**Instructions for the task**:
Beginning with the line that holds "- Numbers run", write out the remaining lines of the material exactly, the last line included.
================================
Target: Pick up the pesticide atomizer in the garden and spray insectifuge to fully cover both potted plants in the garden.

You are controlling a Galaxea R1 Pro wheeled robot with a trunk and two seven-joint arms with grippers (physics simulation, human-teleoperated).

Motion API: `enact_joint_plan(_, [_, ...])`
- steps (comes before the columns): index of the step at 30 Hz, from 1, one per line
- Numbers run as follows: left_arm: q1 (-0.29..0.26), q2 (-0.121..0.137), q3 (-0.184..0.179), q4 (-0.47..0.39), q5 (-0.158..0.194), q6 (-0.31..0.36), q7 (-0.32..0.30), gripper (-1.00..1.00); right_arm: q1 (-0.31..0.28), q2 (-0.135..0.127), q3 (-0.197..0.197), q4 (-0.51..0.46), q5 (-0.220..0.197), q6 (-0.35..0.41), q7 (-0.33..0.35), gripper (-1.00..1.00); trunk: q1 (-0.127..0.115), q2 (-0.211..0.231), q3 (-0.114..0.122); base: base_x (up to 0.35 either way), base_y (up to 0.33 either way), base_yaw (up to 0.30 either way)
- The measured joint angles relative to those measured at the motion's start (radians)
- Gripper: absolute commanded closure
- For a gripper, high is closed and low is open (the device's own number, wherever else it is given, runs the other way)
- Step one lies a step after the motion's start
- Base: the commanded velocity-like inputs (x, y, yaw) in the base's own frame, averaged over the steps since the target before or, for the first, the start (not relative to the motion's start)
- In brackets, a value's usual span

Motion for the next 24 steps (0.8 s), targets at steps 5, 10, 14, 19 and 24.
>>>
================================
**Worked solution**:
- Numbers run as follows: left_arm: q1 (-0.29..0.26), q2 (-0.121..0.137), q3 (-0.184..0.179), q4 (-0.47..0.39), q5 (-0.158..0.194), q6 (-0.31..0.36), q7 (-0.32..0.30), gripper (-1.00..1.00); right_arm: q1 (-0.31..0.28), q2 (-0.135..0.127), q3 (-0.197..0.197), q4 (-0.51..0.46), q5 (-0.220..0.197), q6 (-0.35..0.41), q7 (-0.33..0.35), gripper (-1.00..1.00); trunk: q1 (-0.127..0.115), q2 (-0.211..0.231), q3 (-0.114..0.122); base: base_x (up to 0.35 either way), base_y (up to 0.33 either way), base_yaw (up to 0.30 either way)
- The measured joint angles relative to those measured at the motion's start (radians)
- Gripper: absolute commanded closure
- For a gripper, high is closed and low is open (the device's own number, wherever else it is given, runs the other way)
- Step one lies a step after the motion's start
- Base: the commanded velocity-like inputs (x, y, yaw) in the base's own frame, averaged over the steps since the target before or, for the first, the start (not relative to the motion's start)
- In brackets, a value's usual span

Motion for the next 24 steps (0.8 s), targets at steps 5, 10, 14, 19 and 24.
>>>

Nothing remains to be added to the exercise.